Problem details:
Among the entries below, only the lines starting at the one with "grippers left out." and ending at the one with "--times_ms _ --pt", both included, are to be printed exactly.

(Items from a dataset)

____________

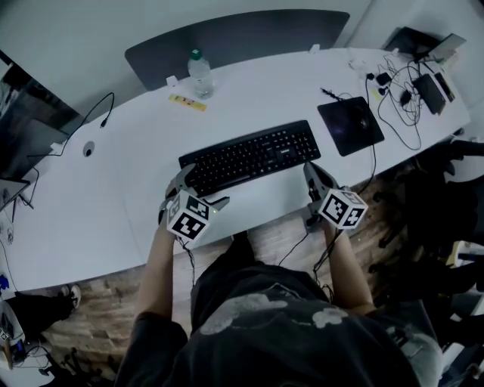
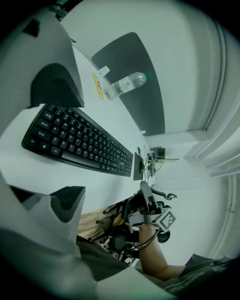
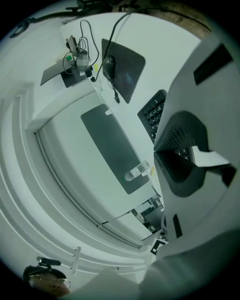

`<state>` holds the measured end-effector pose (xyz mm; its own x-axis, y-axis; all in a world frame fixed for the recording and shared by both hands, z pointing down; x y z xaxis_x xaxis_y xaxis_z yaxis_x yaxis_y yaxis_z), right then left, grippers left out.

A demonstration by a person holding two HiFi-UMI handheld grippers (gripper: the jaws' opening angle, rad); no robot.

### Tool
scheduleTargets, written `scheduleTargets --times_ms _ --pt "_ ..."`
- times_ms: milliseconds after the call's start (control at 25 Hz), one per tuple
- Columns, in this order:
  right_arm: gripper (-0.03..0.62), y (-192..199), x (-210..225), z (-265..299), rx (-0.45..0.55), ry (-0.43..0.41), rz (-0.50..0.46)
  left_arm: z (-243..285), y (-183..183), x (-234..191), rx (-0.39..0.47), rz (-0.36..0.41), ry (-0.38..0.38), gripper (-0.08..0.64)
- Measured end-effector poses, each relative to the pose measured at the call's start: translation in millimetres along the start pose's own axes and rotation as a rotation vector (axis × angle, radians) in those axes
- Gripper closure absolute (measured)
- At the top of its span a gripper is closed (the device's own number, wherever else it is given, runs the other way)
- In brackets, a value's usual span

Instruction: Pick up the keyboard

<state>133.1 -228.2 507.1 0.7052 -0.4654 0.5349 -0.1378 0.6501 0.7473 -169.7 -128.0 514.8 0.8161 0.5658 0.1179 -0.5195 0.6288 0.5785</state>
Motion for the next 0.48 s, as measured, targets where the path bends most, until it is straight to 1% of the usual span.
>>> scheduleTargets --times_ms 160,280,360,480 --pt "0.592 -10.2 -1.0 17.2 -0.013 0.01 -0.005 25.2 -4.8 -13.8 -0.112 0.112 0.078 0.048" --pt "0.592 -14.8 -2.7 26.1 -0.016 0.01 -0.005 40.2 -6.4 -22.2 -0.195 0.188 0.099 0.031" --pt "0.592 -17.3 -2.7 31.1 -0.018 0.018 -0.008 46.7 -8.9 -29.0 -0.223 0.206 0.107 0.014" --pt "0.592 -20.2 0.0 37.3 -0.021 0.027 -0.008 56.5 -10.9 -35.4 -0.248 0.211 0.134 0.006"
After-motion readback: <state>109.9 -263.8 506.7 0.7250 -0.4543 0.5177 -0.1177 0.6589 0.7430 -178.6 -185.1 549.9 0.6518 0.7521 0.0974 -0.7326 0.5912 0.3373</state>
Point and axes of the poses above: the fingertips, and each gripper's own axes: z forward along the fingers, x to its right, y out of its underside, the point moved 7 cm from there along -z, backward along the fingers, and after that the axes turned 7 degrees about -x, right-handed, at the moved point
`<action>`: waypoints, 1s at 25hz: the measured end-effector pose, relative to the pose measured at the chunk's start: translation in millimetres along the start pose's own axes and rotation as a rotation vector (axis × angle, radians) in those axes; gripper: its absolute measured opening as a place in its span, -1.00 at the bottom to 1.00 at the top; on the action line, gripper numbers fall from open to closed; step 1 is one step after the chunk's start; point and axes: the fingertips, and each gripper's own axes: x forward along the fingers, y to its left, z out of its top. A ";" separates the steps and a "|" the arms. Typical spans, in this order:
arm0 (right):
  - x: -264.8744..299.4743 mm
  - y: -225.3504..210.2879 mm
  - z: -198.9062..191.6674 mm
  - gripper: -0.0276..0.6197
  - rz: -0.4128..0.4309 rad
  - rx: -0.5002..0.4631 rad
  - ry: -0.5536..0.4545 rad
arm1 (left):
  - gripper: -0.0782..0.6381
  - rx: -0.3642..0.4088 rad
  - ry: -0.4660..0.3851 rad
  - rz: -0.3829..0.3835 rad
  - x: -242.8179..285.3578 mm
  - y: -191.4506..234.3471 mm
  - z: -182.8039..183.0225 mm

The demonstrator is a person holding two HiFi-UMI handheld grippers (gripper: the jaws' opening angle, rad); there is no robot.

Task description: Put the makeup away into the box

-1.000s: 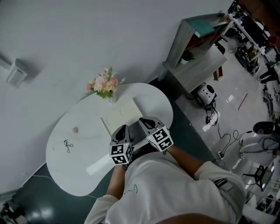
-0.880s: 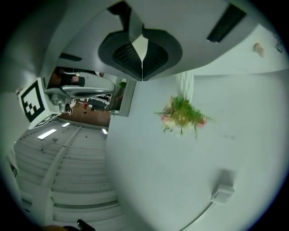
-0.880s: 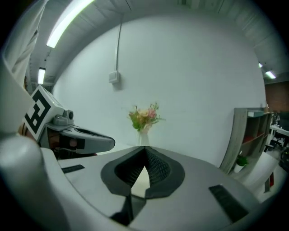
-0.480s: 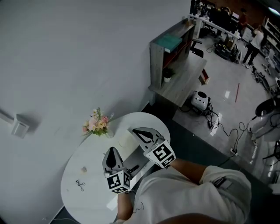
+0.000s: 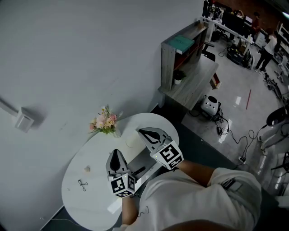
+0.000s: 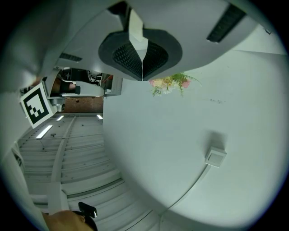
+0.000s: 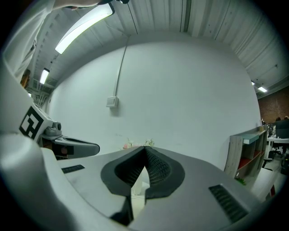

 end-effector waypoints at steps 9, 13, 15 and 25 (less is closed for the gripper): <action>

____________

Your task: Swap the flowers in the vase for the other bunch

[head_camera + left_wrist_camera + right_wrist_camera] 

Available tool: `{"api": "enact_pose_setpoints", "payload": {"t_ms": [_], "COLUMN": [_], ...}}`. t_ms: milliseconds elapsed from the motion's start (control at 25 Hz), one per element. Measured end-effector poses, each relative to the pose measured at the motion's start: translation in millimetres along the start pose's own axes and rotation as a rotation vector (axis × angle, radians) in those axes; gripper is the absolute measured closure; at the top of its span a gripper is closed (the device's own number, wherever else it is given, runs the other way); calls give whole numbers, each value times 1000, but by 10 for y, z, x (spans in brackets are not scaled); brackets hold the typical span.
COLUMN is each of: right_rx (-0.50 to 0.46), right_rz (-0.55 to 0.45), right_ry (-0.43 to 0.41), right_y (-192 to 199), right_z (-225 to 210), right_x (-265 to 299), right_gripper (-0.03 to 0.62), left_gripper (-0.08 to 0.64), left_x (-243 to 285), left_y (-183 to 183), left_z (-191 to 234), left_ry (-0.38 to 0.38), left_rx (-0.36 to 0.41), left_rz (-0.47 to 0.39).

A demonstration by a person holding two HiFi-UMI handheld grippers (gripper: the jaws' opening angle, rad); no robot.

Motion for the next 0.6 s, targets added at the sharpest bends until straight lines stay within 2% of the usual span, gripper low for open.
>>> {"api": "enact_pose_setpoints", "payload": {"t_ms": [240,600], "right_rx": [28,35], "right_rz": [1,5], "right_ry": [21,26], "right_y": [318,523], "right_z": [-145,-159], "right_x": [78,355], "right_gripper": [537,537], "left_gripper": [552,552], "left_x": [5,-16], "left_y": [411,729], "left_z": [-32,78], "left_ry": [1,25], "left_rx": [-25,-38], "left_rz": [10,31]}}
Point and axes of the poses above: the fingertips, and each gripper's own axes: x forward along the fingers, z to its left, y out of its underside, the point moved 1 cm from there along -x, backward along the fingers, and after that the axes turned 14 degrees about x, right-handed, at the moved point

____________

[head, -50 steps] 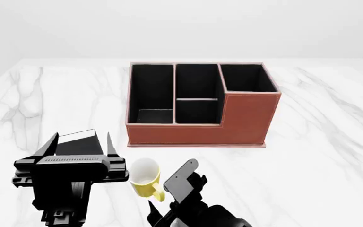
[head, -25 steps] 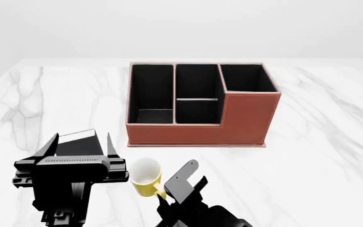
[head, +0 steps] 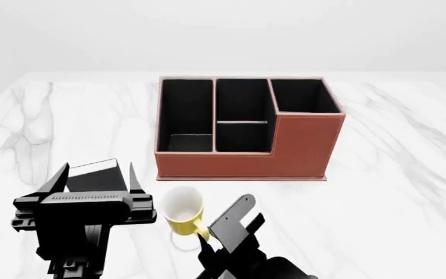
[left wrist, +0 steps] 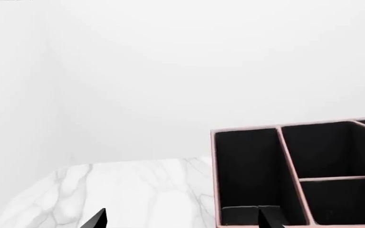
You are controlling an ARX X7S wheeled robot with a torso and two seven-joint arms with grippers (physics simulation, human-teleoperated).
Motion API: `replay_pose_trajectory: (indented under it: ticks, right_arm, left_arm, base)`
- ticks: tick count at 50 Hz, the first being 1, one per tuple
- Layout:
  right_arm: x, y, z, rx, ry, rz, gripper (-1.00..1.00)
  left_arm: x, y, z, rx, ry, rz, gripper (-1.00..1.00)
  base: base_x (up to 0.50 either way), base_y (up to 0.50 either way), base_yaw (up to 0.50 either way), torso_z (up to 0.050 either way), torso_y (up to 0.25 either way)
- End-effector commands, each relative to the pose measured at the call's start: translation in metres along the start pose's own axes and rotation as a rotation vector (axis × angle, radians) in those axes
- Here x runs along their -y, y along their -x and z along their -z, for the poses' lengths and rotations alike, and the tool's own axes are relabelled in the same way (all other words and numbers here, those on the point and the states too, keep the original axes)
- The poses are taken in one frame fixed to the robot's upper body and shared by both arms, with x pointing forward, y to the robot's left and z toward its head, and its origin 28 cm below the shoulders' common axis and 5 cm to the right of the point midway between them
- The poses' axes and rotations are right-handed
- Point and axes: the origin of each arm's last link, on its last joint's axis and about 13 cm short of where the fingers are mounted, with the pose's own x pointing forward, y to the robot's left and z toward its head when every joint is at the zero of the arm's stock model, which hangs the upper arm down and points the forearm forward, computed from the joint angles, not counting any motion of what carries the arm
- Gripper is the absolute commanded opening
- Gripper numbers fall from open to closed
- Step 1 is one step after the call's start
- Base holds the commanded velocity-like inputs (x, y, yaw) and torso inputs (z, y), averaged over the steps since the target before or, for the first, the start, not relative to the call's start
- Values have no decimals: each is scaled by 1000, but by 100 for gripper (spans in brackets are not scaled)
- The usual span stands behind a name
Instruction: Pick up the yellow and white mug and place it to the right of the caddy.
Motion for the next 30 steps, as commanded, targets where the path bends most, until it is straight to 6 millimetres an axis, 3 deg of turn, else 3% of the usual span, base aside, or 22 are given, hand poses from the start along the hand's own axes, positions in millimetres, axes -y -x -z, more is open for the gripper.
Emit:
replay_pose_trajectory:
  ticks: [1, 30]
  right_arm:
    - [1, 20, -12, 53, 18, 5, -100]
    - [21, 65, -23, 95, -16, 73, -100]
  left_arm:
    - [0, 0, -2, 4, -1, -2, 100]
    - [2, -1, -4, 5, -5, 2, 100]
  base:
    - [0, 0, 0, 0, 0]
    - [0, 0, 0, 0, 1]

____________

Answer to the exercise:
`<state>` holds the measured end-effector pose (xyz mm; its own x-axis, y-axis; all in a world frame fixed for the recording and shared by both hands, z pointing down; x y z xaxis_x xaxis_y xaxis_z yaxis_x yaxis_y yaxis_z), right then left, grippers left out.

A demonstration by a person holding two HiFi-UMI handheld grippers (gripper: the jaws' opening angle, rad); no robot.

### Tool
scheduleTargets, written `scheduleTargets --times_ms _ --pt "_ ..."`

No further work remains in this exercise.